His passion for music, which took him to Oxegen 2010 last year as the opening act in the Dance Arena under the nom de plume of DJ Church, envelops him in similar, unrestricted circumstances.

There was no direct musical influence in his family so he absorbed pretty much everything he heard from radio and television, filtering out only extremities. Hence a sample from Healy's iPod shuffle could jump from Johnny Cash to the new Shapeshifters offering, from 50 Cent to Bach.

"It's just always something that I enjoyed, using it as a chill-out or when I'm drawing," he explains. "I like every type of genre except the Justin Biebers of this world!

"My first tape was Snoop Dogg, then I just liked discovering new music for myself. I saw what I liked and then listened to it, hearing stuff at underage discos then nightclubs. A few of my friends are DJs so they've helped me discover a wider range of music.
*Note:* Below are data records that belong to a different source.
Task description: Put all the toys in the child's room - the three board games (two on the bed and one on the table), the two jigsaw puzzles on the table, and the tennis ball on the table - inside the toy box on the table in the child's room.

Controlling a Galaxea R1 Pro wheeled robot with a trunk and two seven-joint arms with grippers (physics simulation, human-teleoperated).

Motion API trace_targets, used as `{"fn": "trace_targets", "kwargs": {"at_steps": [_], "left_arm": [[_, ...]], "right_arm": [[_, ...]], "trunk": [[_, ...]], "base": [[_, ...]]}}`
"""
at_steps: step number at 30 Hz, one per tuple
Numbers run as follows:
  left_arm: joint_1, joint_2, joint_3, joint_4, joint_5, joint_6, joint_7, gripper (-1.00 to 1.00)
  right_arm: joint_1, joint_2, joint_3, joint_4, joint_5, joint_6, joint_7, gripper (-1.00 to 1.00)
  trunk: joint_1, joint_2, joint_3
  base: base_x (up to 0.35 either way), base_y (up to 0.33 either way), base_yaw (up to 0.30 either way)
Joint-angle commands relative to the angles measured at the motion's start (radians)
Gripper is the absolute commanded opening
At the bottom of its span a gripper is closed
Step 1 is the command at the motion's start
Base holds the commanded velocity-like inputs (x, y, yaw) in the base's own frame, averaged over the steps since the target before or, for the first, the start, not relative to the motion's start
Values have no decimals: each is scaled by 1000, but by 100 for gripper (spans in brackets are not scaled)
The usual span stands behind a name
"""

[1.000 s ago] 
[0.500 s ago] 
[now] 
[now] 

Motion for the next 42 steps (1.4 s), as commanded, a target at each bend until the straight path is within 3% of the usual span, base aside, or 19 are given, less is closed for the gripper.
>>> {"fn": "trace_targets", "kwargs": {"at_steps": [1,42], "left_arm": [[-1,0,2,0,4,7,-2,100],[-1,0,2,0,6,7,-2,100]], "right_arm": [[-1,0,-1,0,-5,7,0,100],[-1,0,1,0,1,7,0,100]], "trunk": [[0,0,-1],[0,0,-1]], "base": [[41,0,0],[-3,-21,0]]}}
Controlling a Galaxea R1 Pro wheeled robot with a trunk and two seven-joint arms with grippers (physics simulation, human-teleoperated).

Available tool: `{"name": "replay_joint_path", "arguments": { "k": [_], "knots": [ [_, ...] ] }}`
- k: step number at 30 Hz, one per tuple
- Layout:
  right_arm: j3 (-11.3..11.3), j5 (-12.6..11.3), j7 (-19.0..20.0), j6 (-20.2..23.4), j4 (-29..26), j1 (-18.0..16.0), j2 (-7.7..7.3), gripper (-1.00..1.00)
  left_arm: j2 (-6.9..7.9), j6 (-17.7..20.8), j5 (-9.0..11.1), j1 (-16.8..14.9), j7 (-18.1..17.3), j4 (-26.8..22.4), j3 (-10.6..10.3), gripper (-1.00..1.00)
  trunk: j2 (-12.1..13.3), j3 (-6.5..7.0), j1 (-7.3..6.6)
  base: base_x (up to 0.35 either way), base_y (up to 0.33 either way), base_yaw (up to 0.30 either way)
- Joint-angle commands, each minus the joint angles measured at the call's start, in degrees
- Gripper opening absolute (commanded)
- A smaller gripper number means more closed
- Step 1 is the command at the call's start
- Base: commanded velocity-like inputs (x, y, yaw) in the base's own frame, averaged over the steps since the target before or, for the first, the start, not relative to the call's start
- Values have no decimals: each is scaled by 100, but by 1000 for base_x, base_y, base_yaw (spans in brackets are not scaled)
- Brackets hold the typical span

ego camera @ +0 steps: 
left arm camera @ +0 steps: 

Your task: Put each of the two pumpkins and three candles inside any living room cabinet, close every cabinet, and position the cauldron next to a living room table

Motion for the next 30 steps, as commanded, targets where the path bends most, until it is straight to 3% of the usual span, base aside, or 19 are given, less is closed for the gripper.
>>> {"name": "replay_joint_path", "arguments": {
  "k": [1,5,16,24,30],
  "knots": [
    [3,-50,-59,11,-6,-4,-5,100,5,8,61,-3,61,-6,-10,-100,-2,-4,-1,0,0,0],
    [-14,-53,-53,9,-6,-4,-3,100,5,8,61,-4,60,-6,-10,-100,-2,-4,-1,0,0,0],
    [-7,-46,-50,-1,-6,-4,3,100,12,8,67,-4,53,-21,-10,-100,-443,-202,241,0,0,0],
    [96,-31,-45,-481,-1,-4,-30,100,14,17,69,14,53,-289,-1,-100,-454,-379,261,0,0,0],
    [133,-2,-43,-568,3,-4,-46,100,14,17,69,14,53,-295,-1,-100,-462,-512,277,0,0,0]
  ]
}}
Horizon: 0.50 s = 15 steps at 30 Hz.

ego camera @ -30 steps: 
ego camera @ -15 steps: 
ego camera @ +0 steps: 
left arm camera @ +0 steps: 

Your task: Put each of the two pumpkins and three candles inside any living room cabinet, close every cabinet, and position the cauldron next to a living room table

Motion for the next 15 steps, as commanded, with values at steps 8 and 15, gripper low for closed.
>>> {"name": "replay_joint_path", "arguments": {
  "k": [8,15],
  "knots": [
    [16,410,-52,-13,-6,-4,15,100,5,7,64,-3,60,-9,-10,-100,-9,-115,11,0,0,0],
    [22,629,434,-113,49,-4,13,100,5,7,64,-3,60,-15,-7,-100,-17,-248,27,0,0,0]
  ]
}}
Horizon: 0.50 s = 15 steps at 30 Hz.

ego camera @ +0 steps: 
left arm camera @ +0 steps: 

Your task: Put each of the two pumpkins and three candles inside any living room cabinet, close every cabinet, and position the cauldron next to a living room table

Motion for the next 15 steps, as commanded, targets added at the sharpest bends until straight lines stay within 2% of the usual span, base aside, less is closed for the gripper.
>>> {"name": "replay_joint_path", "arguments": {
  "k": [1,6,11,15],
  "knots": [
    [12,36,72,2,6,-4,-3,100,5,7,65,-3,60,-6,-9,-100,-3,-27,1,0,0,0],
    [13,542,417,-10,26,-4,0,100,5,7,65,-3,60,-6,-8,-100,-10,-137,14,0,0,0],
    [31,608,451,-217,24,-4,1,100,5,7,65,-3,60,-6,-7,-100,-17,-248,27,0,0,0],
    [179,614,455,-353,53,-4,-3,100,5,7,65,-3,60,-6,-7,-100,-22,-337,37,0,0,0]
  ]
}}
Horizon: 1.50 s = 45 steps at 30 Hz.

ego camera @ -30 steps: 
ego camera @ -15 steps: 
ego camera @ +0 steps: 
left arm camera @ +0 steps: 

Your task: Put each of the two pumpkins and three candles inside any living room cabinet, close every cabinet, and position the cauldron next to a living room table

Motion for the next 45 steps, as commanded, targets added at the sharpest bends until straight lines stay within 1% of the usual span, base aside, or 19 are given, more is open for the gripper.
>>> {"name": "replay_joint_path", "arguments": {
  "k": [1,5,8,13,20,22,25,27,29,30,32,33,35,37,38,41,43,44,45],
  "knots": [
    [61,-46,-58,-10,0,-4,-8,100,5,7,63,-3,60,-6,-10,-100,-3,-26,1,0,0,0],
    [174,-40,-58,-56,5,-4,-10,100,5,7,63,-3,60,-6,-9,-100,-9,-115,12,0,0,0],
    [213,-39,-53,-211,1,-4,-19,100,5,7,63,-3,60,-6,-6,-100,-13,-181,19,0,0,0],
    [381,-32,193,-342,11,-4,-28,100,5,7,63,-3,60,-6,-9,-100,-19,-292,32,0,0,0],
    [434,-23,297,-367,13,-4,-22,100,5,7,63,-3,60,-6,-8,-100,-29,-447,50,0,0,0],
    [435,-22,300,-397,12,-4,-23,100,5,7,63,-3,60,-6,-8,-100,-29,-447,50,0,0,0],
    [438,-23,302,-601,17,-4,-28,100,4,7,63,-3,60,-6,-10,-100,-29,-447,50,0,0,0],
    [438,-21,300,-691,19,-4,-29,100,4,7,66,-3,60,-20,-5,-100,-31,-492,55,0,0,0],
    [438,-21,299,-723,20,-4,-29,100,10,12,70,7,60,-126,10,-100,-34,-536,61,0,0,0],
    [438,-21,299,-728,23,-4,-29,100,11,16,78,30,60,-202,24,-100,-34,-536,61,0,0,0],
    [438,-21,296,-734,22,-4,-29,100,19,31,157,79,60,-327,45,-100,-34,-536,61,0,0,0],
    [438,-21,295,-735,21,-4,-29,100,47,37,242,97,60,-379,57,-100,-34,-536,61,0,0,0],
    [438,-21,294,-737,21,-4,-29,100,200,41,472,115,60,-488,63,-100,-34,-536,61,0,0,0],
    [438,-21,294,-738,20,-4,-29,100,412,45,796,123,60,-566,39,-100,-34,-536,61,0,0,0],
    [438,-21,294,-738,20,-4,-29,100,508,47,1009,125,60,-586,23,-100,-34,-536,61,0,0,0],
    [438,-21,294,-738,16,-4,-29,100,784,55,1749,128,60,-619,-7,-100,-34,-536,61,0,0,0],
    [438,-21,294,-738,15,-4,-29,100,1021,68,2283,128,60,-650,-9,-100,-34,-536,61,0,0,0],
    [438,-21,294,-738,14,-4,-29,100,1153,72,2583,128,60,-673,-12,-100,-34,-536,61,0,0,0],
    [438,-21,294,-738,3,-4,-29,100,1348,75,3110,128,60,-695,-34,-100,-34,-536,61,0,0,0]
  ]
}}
"The mixing is just jumping from song to song really, trying different things. It's just good craic, you can stay on the decks for hours really just messing around with different types of songs to see what you can do.

"It's all about ideas, you have to stick to certain rules you can't venture from, apparently, like making sure that the beat matches, trying to keep it similar enough and not have any howlers mixed in there."

All of which sounds uncannily like what the Irish rugby team are desperately struggling to acquire at the moment -- a perfect mix, without occasional howlers.

Healy's progression is more consistent.

He was perhaps once guilty of impatience but he now realises that players in his position mature as slowly as the finest wines.

"Yeah ... so I've been told," he smiles. "I wouldn't say I'm comfortable. I'd say I'm improving in terms of the challenges and opportunities constantly facing me. But there is a hell of a lot more to experience in the future before I will reach the stage of being a finished article, or whatever you want to call it.

"It's an enjoyable process to be going through though, learning different things and going up against different people. Knowing one day you might get put back by one fella but then the next day you can make him go backwards.

"It's a good way of measuring yourself. Mainly I'm just focusing on what I can do for my next game -- my next game is always the most important thing. That's how I've changed my head to be, not looking too far had or too far behind. I'm happy out since I've started thinking like that."

Living every moment. Loving every moment.